The Manchester-based quintet and their album “The Seldom Seen Kid” received the prestigious award at a ceremony in London Tuesday.
The $40,000 US prize, given annually to the best album from the U.K. or the Republic of Ireland, is voted on by a panel of music critics and experts.
Frontman Guy Garvey described winning the prize as “quite literally the best thing that’s ever happened to us,” and dedicated the honour to the band’s late friend Bryan Glancy, who inspired the record.
“He was one of the greatest men that ever lived,” Garvey told the audience.
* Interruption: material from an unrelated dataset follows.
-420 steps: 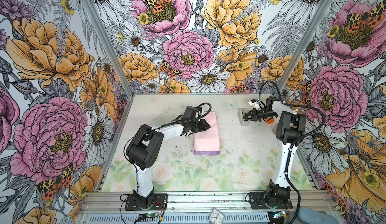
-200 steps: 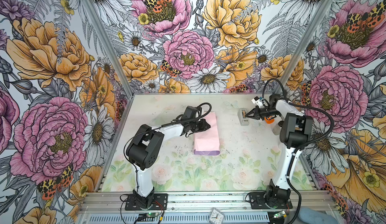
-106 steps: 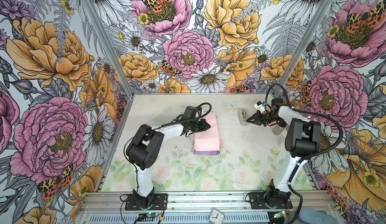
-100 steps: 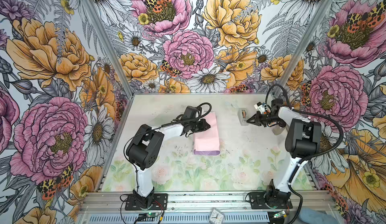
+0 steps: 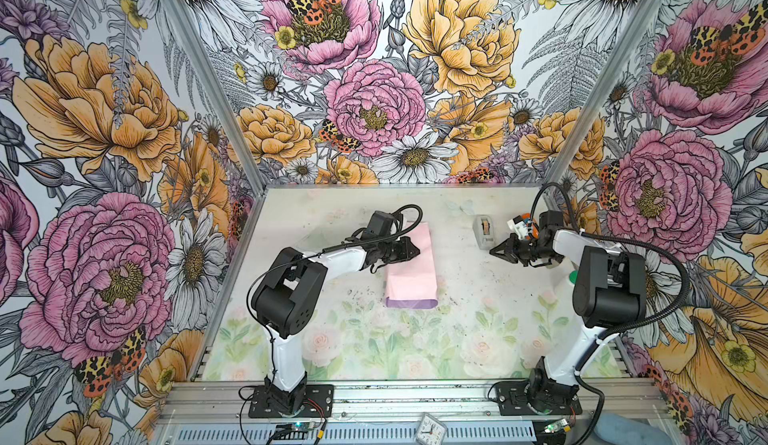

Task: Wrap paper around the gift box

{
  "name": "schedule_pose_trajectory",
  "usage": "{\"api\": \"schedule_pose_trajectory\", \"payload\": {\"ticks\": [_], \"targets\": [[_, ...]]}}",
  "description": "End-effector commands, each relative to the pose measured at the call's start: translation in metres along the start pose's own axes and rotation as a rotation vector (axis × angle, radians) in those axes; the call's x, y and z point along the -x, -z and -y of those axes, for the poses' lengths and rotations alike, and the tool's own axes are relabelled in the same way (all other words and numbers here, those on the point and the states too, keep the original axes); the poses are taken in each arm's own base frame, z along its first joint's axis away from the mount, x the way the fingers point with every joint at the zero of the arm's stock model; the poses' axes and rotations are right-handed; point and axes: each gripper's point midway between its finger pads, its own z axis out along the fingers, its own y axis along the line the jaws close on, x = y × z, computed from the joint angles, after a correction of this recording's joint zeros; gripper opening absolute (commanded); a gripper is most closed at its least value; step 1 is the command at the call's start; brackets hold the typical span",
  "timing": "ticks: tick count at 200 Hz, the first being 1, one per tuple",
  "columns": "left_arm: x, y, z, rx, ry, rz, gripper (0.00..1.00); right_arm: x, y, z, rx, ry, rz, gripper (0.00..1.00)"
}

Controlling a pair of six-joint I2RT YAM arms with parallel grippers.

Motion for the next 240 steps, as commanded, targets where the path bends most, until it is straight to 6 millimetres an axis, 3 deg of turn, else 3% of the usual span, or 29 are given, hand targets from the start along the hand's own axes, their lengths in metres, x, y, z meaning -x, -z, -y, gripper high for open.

“The Seldom Seen Kids” is Elbow’s fourth album and the second to receive a Mercury nomination. The band, who formed nearly two decades ago, received their first nod in 2001 courtesy of their debut record, “Asleep In The Back.”
This year’s shortlist of 12 nominees, announced back in July, included Radiohead’s “In Rainbows,” Burial’s “Untrue” and Robert Plant & Alison Krauss’s “Raising Sand.”
Klaxons took the prize last year for their debut album, “Myths of the Near Future.”